Using the material below, copy every line where "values" appears.
= Beginning of Section =
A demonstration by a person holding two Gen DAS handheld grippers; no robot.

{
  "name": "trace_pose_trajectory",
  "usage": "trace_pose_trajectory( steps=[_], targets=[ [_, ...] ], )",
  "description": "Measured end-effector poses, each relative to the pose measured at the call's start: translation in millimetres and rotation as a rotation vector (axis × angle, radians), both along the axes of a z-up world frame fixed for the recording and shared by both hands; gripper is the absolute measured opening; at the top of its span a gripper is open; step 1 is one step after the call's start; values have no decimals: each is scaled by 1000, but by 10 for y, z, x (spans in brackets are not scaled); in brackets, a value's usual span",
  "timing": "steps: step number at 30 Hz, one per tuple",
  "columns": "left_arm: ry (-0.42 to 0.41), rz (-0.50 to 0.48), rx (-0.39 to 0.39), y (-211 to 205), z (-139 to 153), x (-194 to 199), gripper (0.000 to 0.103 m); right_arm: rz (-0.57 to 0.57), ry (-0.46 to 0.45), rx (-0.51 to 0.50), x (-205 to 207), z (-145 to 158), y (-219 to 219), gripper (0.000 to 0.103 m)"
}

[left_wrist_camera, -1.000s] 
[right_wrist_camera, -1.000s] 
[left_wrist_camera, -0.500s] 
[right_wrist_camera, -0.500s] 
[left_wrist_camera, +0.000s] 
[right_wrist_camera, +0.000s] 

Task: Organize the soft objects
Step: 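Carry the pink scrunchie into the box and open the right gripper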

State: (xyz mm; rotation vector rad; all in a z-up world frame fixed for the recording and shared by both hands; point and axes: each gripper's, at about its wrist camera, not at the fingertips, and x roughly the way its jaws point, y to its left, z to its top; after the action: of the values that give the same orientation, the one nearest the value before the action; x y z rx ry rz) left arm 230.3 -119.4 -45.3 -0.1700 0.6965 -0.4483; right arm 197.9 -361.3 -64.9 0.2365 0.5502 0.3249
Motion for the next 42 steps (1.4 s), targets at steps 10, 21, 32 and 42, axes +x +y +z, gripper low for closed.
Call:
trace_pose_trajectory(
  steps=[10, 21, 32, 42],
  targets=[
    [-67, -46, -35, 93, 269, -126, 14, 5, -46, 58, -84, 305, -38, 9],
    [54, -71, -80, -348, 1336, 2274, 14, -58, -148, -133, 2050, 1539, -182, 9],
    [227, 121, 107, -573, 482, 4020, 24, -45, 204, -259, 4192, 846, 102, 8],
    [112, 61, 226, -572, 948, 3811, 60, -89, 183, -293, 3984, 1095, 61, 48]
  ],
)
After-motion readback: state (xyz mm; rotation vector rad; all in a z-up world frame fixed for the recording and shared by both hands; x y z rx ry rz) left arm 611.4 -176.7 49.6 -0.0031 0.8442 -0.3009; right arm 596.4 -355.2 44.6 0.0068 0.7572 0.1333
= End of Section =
RESULT OF THIS EXERCISE:
  "description": "Measured end-effector poses, each relative to the pose measured at the call's start: translation in millimetres and rotation as a rotation vector (axis × angle, radians), both along the axes of a z-up world frame fixed for the recording and shared by both hands; gripper is the absolute measured opening; at the top of its span a gripper is open; step 1 is one step after the call's start; values have no decimals: each is scaled by 1000, but by 10 for y, z, x (spans in brackets are not scaled); in brackets, a value's usual span",
State: (xyz mm; rotation vector rad; all in a z-up world frame fixed for the recording and shared by both hands; point and axes: each gripper's, at about its wrist camera, not at the fingertips, and x roughly the way its jaws point, y to its left, z to its top; after the action: of the values that give the same orientation, the one nearest the value before the action; x y z rx ry rz) left arm 230.3 -119.4 -45.3 -0.1700 0.6965 -0.4483; right arm 197.9 -361.3 -64.9 0.2365 0.5502 0.3249

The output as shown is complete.